One result is that the GCES was built too small.

An investigation is needed to determine who was responsible for the bad decision, and what role the no-bid architectural firm had in designing and constructing the school.

Something major happened to cause the GCES to be built too small. Was something dropped at the expense of adequate class room space as a result of having to spend extra money because a poor site was selected?

Minimally, gross incompetency on the State’s part is the explanation for the disaster foisted onto the County.

A question pertains to the new gym. Lots of effort was taken by the State to try to convince the public that a competition gym instead of a regular gym was needed.

Did the competition gym cost extra money at the expense of needed classroom space? If the answer is affirmative who was responsible for deciding on the more expensive gym?

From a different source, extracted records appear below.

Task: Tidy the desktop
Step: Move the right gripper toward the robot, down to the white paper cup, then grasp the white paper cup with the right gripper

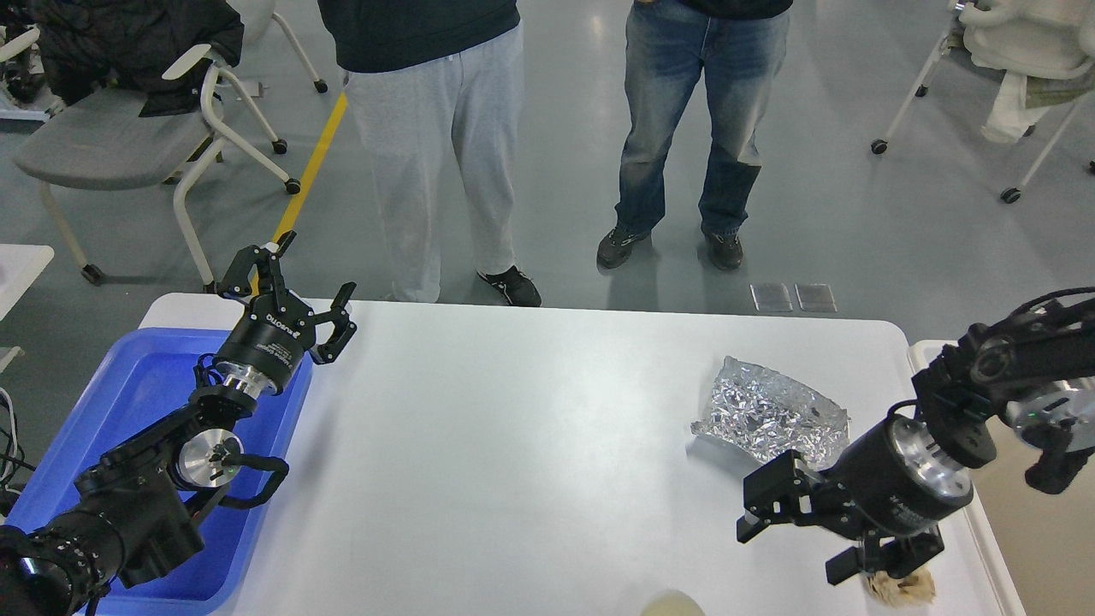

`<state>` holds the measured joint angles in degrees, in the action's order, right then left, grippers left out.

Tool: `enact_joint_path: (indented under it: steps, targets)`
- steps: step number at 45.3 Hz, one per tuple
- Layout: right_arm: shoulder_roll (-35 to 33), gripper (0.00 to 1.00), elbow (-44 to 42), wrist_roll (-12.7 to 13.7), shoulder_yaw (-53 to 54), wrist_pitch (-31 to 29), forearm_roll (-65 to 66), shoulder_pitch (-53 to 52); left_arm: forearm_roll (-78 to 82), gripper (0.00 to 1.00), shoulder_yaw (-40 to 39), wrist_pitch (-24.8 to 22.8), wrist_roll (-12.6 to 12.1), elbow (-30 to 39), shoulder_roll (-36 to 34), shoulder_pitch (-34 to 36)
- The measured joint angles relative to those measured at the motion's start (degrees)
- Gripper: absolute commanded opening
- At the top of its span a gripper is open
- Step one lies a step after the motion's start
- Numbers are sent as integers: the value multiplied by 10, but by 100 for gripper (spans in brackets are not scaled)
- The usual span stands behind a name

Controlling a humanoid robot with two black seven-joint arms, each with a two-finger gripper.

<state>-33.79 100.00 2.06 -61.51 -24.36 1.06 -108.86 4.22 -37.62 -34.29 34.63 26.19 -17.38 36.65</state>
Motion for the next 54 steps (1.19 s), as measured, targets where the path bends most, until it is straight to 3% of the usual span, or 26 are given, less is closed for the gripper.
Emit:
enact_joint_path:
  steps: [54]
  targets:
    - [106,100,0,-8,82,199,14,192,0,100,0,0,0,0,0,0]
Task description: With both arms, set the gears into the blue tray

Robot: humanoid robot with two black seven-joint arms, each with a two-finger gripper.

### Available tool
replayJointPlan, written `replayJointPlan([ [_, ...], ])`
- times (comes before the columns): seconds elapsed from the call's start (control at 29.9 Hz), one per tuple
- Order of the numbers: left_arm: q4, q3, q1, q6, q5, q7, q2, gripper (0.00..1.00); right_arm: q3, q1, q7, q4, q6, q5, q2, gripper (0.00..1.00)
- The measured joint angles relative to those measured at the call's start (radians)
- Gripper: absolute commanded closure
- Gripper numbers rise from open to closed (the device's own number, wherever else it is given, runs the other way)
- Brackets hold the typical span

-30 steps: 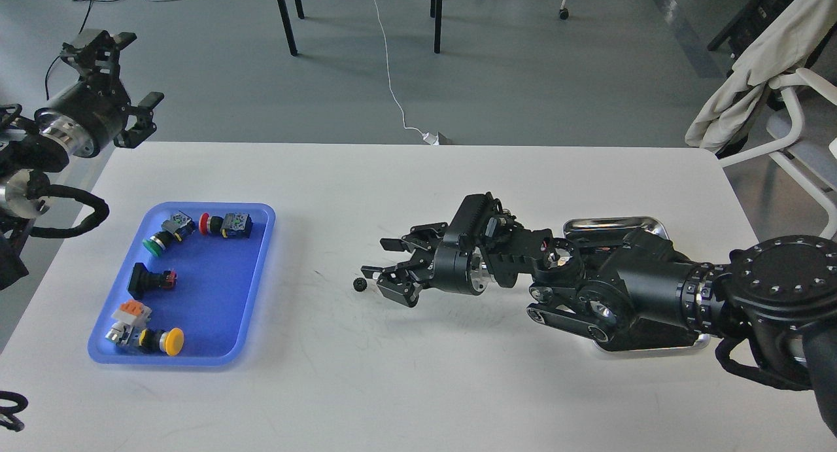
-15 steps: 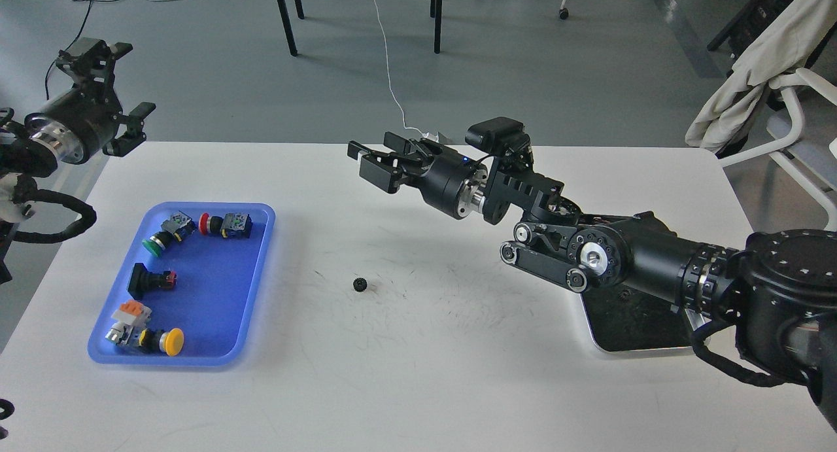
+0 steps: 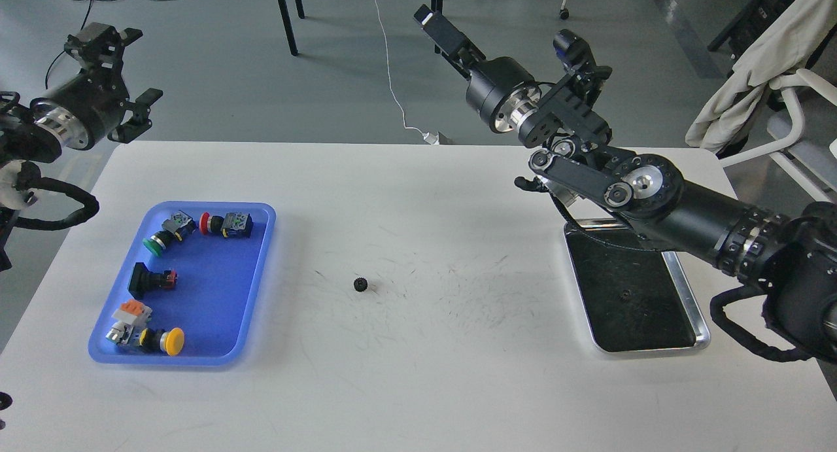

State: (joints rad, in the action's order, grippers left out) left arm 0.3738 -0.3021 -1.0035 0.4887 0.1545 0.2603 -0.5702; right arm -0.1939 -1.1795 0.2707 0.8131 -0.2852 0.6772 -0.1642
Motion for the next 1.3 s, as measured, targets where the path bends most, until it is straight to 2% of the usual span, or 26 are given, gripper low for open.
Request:
replayJointPlan([
  [0.2, 0.001, 0.001, -0.002, 0.000, -0.003, -0.003, 0.034, 0.01, -0.027, -0.001, -0.029, 0.047, 0.017, -0.110, -0.119, 0.05],
  [0.37, 0.026, 0.023, -0.007, 0.000, 0.045, 0.002, 0.039, 0.01, -0.030, 0.005, -0.036, 0.068, 0.026, -0.151, -0.197, 0.05],
  [0.5, 0.052, 0.046, -0.028, 0.000, 0.211, 0.032, 0.039, 0.01, -0.030, 0.020, -0.036, 0.096, 0.029, -0.154, -0.248, 0.05],
  [0.64, 0.156, 0.051, -0.053, 0.000, 0.358, 0.072, 0.024, 0.01, -0.031, 0.035, -0.032, 0.117, 0.029, -0.154, -0.282, 0.05],
  [0.7, 0.203, 0.051, -0.069, 0.000, 0.421, 0.077, 0.011, 0.01, -0.032, 0.039, -0.032, 0.121, 0.029, -0.154, -0.293, 0.04],
  [0.84, 0.400, 0.050, -0.127, 0.000, 0.569, 0.078, -0.052, 0.01, -0.032, 0.041, -0.030, 0.124, 0.031, -0.154, -0.311, 0.05],
  [0.94, 0.490, 0.053, -0.145, 0.000, 0.711, 0.077, -0.083, 0.01, -0.032, 0.045, -0.029, 0.125, 0.031, -0.154, -0.319, 0.05],
  [1.04, 0.530, 0.047, -0.150, 0.000, 0.808, 0.079, -0.089, 0.02, -0.032, 0.049, -0.028, 0.125, 0.031, -0.154, -0.327, 0.05],
  [1.2, 0.556, 0.040, -0.156, 0.000, 0.804, 0.088, -0.096, 0.02, -0.032, 0.056, -0.027, 0.126, 0.030, -0.154, -0.337, 0.05],
  [1.3, 0.564, 0.057, -0.153, -0.018, 0.793, 0.075, -0.093, 0.02, -0.032, 0.060, -0.027, 0.126, 0.028, -0.154, -0.348, 0.05],
])
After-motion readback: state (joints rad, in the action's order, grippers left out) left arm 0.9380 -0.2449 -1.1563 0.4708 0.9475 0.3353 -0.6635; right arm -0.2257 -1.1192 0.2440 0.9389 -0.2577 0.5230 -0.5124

What about the enormous pit at the GCES? Was money spent on it at the expense of classrooms because something was wrong with the school’s site that was selected by the State?

Nothing similar to the pit has been seen at other sites where new WV schools were built.

Why has there been a failure for a thorough investigation to have occurred to expose the facts?

The obvious explanation is that powerful elitists in control do not want tracks leading to them, and they have veto power over a meaningful investigation including one done by a leading newspaper.

By GCES Built Too Small Scandal on 01.15.2019

From the entry: 'IOGAWV Scholarship Program'.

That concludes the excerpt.